Winners of the Student Union Building Purchase Prize Announced

Exciting news! Elisabeth Held’s relief print “St. Dolly” and Machayla Poe’s fiber work “Fried” have been selected for the 2020 Student Union Building purchase prize! Each year, staff and students who work at the Student Union vote on two artworks from the Juried Student Exhibition to purchase for permanent display in the SUB. It was a tight vote because there are so many strong works in this year’s Juried Student Exhibition, up until September 29th.

Science Faculty Purchase Student Art

Art student Elle Renault’s painting p53 was selected from the recent Flora and Fauna exhibition to be purchased and displayed indefinitely in Magruder Hall. Congratulations to Elle for being selected and having the honor of her work remaining on display at Truman State University! Thanks to Dr. Anne Moody for organizing this people’s choice award and to the science faculty that donated money to purchase the work! We hope to continue this interdepartmental tradition with subsequent Flora and Fauna exhibitions going forward.

Truman Student Madi McClain Makes Her Mark

Madilyn (Madi) McClain had a work accepted into the Albrecht-Kemper Museum of Art’s Undergraduate Juried Exhibition! The organizers of the exhibition report that only approximately 25% of the submitted works were selected for display.

Madi McClain, Recline, Watercolor and graphite

The juried undergraduate exhibition will be on view from April 13-June 2 at the Albrecht-Kemper Museum in St. Louis.  The Opening Reception is free to the public on Friday, April 12 from 4-7pm.

Congratulations Madi! We are very proud to have you at Truman.
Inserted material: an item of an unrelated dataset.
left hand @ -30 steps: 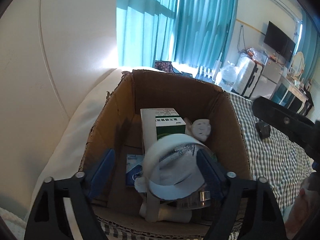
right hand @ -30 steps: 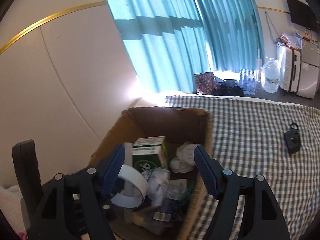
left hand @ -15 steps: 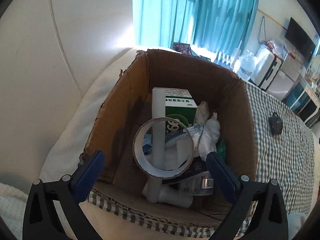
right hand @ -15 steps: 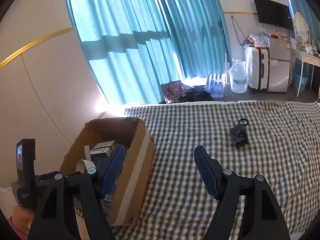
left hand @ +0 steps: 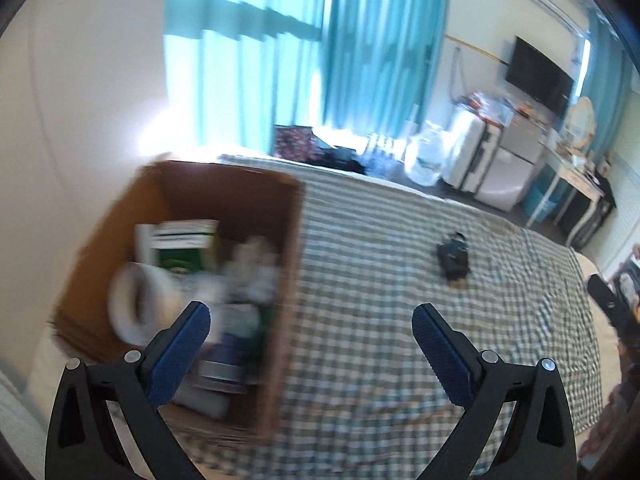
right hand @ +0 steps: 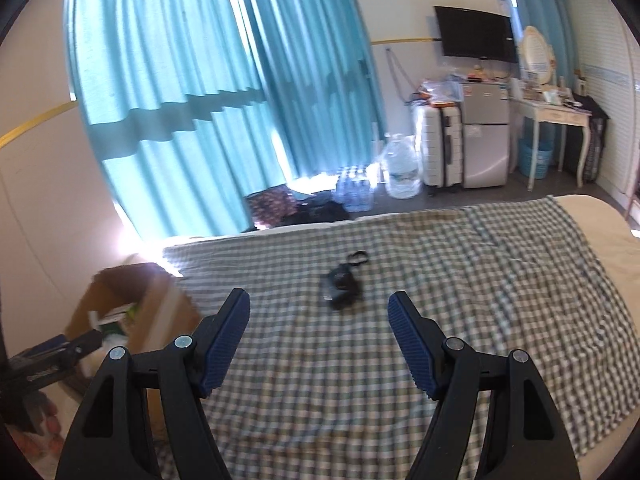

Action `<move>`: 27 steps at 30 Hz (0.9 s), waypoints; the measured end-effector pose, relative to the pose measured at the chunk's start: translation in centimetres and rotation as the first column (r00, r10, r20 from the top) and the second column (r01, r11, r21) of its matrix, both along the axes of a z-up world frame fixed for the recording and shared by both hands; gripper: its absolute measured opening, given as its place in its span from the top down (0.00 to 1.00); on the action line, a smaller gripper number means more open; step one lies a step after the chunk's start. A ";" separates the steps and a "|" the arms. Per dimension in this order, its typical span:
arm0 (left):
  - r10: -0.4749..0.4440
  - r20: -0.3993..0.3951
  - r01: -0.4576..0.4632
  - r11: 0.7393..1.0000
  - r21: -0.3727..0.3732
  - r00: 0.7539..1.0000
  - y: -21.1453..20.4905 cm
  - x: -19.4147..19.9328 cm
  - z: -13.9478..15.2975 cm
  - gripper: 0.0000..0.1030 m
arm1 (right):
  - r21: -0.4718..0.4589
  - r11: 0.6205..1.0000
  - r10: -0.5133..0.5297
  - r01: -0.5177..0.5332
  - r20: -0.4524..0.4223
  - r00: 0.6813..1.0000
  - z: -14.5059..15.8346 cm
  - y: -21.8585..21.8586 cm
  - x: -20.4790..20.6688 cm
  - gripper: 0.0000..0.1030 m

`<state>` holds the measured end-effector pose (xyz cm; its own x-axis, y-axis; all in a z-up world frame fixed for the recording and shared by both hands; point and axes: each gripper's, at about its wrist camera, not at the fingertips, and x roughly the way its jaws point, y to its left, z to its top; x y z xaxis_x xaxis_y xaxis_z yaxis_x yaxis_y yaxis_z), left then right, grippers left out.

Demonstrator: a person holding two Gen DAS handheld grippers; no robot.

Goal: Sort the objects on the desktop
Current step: 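Move both tools back over the black case and black hair tie, then grasp the black case with the left tool while the right tool grasps the hair tie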

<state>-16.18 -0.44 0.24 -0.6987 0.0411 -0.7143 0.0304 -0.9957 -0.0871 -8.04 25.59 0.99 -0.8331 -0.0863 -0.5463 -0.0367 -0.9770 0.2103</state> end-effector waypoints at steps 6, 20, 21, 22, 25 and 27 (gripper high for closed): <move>-0.063 -0.037 0.061 0.996 -0.058 0.997 8.1 -0.9 -2.6 0.00 | -0.058 0.992 -0.107 0.112 0.085 0.991 -5.1 5.9 -2.4 0.28; -0.128 0.088 0.134 0.989 -0.068 0.988 20.7 -11.4 -10.9 0.00 | -0.108 0.973 -0.188 0.203 0.140 0.972 -12.7 13.7 -11.2 0.28; -0.126 0.097 0.132 0.990 -0.054 0.987 21.3 -12.5 -11.4 0.00 | -0.092 0.974 -0.196 0.209 0.138 0.971 -13.0 14.1 -11.7 0.28; -0.120 0.104 0.126 0.991 -0.046 0.987 21.7 -13.5 -12.0 0.00 | -0.081 0.973 -0.203 0.216 0.145 0.968 -13.3 14.5 -12.4 0.28; -0.081 0.128 0.083 0.996 -0.016 0.989 22.4 -16.5 -13.6 0.00 | -0.110 0.967 -0.213 0.231 0.156 0.964 -14.3 15.7 -13.9 0.28; -0.055 0.145 0.054 0.998 0.008 0.988 22.4 -18.5 -14.9 0.00 | -0.100 0.968 -0.213 0.230 0.159 0.964 -14.8 16.2 -15.1 0.28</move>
<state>-34.66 21.97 -14.63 -0.5842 0.0797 -0.8077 -0.0115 -0.9959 -0.0900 -23.09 41.81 -13.82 -0.7503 0.0213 -0.6608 -0.2882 -0.9100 0.2980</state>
Alumna Nala Turner Featured in All The Art

Nala Turner, whose 2018 BFA ceramics show consisted of a series of very large vessels inspired by important women in her life, is interviewed in the spring 2019 issue of All The Art, the Visual Art Quarterly of St. Louis.  In addition to the two-page spread on pages 16 and 17, Nala’s work is featured on both the front and back covers.

Nala Turner now attends Pratt Institute in New York City, where she is doing well.  For more information, take a look at her article.  Congratulations on your recognition, Nala!  We are really proud of you!

Welcome Back! With snowy images from new Lindsey Dunnagan show

Truman’s Spring 2019 semester begins on Monday.  We are getting about six inches of snow before classes start, so be safe as you come back to campus.


Moonlit Crossing, courtesy of the artist.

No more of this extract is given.